Pakistan mosque bomb blast kills 13 worshippers
President Pervez Musharraf condemned the blast as a "heinous act of terrorism" and ordered an immediate investigation.
The attack, inside a government-run religious school, shattered windows and pockmarked the walls with shrapnel and splattered blood. Bits of flesh and pools of blood lay all around as rescue workers tended to the wounded.
The school, which houses students aged four to 18, has separate mosques for Sunni and Shi'ite Muslim worshippers. Most of the victims were adults who came to the mosque for prayers.
Dr Razar Ali said 12 dead and 215 wounded were taken to Karachi's Civil Hospital, and 215 wounded. Around 45 of the injured worshippers were admitted. Most of the rest were released after treatment for minor injuries or transferred to other hospitals.
Another body and five more injured victims were taken to another hospital.
After the blast, victims lay on a hospital floor, bleeding and dazed as medics attended to them. Muslim clerics appealed for blood from mosque loudspeakers throughout the city.
Sadir Durrani, a police explosives expert at the site of the blast at the Sindh Madrassah tul Islam school, said he had found no timing or radio devices, indicating it may have been caused by a suicide bomber.

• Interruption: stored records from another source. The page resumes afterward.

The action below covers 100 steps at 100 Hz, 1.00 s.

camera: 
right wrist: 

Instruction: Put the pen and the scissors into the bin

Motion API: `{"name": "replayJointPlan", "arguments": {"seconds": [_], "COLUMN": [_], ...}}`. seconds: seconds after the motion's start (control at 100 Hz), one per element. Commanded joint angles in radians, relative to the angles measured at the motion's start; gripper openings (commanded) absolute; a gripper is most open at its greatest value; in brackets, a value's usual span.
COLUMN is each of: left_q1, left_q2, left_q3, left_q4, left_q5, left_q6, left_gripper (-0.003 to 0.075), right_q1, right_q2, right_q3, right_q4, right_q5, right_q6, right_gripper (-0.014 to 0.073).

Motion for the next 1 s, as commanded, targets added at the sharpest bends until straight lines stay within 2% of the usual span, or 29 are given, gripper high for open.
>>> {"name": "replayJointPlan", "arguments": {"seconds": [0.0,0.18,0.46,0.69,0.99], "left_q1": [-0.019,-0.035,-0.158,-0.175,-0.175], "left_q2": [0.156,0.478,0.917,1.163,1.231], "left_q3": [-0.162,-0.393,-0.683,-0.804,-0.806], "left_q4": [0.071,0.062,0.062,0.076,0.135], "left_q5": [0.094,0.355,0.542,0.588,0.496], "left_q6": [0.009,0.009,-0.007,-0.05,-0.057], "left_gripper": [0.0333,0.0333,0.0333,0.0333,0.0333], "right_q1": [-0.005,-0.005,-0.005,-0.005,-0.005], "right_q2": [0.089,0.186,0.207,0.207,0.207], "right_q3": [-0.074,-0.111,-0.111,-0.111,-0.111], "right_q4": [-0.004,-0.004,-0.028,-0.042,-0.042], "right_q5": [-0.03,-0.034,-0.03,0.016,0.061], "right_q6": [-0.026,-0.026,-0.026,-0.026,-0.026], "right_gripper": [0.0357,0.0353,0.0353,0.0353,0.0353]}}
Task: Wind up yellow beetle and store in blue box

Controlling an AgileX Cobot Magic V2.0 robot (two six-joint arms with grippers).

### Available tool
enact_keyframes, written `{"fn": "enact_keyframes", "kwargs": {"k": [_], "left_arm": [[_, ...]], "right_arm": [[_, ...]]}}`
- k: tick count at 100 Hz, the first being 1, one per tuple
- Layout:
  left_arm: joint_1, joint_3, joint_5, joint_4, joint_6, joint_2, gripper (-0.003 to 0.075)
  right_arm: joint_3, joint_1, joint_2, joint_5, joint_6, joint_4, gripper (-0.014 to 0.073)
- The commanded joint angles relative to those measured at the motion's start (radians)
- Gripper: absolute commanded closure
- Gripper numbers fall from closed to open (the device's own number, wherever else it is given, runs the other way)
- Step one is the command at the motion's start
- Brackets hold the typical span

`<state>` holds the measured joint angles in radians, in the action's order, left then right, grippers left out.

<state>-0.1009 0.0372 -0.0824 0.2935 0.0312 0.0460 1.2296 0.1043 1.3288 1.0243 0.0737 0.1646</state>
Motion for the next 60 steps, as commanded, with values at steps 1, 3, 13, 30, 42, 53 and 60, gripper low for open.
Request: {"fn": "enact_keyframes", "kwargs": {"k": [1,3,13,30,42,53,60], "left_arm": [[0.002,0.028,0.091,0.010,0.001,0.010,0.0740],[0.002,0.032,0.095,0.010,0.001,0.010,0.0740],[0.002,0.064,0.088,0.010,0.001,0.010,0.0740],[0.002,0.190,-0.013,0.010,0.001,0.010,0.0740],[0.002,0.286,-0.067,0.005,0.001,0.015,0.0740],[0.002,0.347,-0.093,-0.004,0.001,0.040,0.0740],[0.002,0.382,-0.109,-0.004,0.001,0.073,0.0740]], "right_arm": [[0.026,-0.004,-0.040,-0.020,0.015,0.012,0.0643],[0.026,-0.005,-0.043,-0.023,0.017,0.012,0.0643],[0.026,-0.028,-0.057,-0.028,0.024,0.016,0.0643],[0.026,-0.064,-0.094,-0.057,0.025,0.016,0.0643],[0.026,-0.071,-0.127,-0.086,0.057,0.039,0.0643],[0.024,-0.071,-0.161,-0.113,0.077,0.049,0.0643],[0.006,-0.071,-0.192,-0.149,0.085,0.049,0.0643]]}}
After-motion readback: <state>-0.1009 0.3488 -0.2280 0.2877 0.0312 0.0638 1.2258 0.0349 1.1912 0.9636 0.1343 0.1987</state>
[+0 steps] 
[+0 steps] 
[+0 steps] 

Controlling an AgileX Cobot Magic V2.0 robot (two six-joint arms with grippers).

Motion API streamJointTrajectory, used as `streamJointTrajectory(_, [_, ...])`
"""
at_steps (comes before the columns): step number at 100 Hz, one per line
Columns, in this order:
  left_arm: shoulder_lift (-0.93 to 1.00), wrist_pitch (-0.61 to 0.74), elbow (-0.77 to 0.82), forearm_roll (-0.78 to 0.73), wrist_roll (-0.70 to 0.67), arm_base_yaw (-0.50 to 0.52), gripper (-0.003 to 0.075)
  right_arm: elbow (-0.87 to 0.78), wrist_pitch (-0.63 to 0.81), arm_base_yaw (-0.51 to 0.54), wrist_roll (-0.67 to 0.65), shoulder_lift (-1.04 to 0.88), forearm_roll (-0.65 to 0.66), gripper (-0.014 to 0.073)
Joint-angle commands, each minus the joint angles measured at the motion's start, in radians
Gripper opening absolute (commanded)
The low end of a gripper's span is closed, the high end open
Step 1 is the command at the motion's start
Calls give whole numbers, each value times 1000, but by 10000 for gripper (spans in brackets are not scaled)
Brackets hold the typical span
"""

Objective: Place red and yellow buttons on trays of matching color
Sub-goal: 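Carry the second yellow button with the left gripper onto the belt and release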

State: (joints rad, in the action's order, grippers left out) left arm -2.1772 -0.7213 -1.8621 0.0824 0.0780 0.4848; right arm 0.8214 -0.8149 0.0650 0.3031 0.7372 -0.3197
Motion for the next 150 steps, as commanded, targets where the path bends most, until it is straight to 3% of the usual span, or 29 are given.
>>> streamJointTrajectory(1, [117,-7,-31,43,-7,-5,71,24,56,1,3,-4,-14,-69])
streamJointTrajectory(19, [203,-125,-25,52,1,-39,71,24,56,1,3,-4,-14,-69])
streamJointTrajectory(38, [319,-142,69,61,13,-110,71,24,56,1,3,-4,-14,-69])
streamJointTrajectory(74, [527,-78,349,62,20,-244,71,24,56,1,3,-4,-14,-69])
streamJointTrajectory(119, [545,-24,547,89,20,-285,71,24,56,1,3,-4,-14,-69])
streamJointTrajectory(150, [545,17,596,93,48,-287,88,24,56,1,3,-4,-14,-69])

One of the men injured in the blast described the devastation.
"I was inside the mosque for Friday prayers when a bomb exploded with a huge bang," said 23-year-old Kalb e-Abbas. "Something hit my arm and I saw blood all over my body."
Aftab Sheikh, a senior politician responsible for law and order in the Sindh province, which includes Karachi, blamed anti-state elements for the blast, but would not elaborate.
Sheikh added the attack was carried out by people who were behind other terrorist attacks in Karachi.
Karachi, Pakistan's business hub and largest city, has been hit by frequent acts of terrorism and sectarian violence. Police have been on alert in the city since April, when they found weapons and explosives in a raid on a building.
Around 80% of Pakistan's 150 million people are Sunni and most of the rest are Shi'ite. Most live together in peace, but radical groups on both sides are responsible for frequent deadly attacks.
Mirza Yousuf Hussein, a local Shi'ite leader, claimed terrorists based in a tribal region near the border with Afghanistan were behind the blast. He blamed the government for giving an amnesty after a military operation there in March.